Consumer culture is something Yuyi has toyed with across her career, from that early idea to sell tattoos, to later products she’s emblazoned with her art and sold on her online shop. From key chains to stickers and tiny photobooks that fit in the palm of a hand, what unites all of them is affordability, which seems to suit Yuyi’s broader message, and playfulness too. When asked why that is, she says emphatically, “I think having a sense of humor is the most important thing in the world.”

One of her most popular objects was an action figure of herself, based on a project she created in aeroplane bathrooms. Bored on a flight, she stripped off in the toilet cubicle and took selfies, using paper seat covers to reveal and conceal different parts of her body. It’s witty work—genuinely comical, even—and the resulting doll is too. “Just like I made a swimsuit collection, I also like to make some products whenever a good idea comes to me,” she says. And it’s different from selling high-end prints or editions. “I guess I am making a bit of money, but I’m not making a living from it—mostly it’s a way to have fun with my art. I made my first tiny book years ago, and the idea for my action figure came from me thinking about extending my aeroplane selfies in some way. I am always trying to think of interesting ways to further my work.”

“Naked selfie on airplane” action figure, 2021 © John Yuyi

Yuyi is undoubtedly a product of her generation, and the impact of the digital world upon our collective psyche runs beneath everything she makes, but there are also references to a whole constellation of moments from art history to be unearthed in her pictures. In some ways, for instance, her cut-and-paste approach picks up on the feminist surrealist artists of the 80s and beyond—collagists such as Linder Sterling—and her repurposing of hyper-feminine symbols is reminiscent of female artists who made a name for themselves in the previous decade—Juno Calypso, for instance, and Mari Katayama. Elsewhere, her work seems to subvert the style of the overtly male fashion photography of the 90s—in her recurred use of bright red lips, we might see the glossy world of Helmut Newton, and Nobuyoshi Araki too.

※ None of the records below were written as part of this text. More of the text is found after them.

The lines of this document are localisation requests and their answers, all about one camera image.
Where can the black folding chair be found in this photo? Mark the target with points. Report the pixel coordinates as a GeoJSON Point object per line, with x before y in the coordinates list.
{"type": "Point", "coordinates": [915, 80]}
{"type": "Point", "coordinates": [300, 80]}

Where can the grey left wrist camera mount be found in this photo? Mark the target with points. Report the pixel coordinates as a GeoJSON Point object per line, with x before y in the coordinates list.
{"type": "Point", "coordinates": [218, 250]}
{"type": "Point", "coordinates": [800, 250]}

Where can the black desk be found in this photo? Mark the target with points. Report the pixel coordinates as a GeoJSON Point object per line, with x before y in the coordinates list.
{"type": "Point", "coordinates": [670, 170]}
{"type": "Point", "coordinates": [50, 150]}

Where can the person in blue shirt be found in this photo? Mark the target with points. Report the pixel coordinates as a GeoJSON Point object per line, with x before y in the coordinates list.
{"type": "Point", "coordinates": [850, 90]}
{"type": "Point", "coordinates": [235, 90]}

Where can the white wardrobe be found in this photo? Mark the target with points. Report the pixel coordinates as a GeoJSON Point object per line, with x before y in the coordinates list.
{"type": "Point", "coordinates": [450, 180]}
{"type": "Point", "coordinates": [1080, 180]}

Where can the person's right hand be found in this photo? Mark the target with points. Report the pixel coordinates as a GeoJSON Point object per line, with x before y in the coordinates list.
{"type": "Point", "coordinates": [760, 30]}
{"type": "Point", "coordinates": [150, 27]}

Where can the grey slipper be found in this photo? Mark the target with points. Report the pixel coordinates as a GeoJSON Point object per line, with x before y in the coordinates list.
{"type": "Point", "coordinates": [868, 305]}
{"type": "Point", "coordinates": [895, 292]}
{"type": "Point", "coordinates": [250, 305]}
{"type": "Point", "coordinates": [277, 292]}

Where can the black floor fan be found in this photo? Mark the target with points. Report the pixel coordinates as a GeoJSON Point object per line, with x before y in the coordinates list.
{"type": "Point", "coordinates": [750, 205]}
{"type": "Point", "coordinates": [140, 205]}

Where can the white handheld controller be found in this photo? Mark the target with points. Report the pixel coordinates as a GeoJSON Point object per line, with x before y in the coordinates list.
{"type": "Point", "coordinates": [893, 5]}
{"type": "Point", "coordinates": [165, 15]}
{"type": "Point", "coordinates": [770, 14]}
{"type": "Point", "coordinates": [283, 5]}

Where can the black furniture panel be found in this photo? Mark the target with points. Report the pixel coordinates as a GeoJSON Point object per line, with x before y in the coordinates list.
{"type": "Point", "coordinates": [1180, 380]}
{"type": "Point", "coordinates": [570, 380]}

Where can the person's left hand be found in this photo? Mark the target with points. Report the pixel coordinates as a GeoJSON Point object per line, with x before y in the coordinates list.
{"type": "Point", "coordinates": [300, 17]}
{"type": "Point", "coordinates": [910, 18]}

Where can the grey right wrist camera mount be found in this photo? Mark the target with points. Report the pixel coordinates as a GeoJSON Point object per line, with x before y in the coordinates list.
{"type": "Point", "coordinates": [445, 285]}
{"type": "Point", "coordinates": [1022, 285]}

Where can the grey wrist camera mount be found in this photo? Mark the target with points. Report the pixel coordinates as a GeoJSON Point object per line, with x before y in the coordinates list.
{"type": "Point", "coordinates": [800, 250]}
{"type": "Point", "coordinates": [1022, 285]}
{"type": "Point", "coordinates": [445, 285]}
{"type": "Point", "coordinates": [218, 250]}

Narcissism, 2019 © John Yuyi

Yuyi began making art, she says, as a therapeutic response to her anxiety and depression, and while she still feels like she has trouble fully expressing herself, images have been a way to convey more of her emotions. “It’s my way of shouting, ‘listen to me!’” she says. And on that note, one of her biggest career highlights to date is being shown on the big screens in Times Square. “That was a crazy moment, standing there, unable to even speak fluent English yet. It was surreal,” she remembers warmly. “My goal now is to try and find a balance between fashion and art,” she says, “and to keep working on my new project—a very personal, emotional piece that is maybe one of the least relatable pieces I’ve ever made.” While it is important to make relatable work most of the time, she says, occasionally an artist feels pulled to plumb their own depths and share something unique of themselves with the world.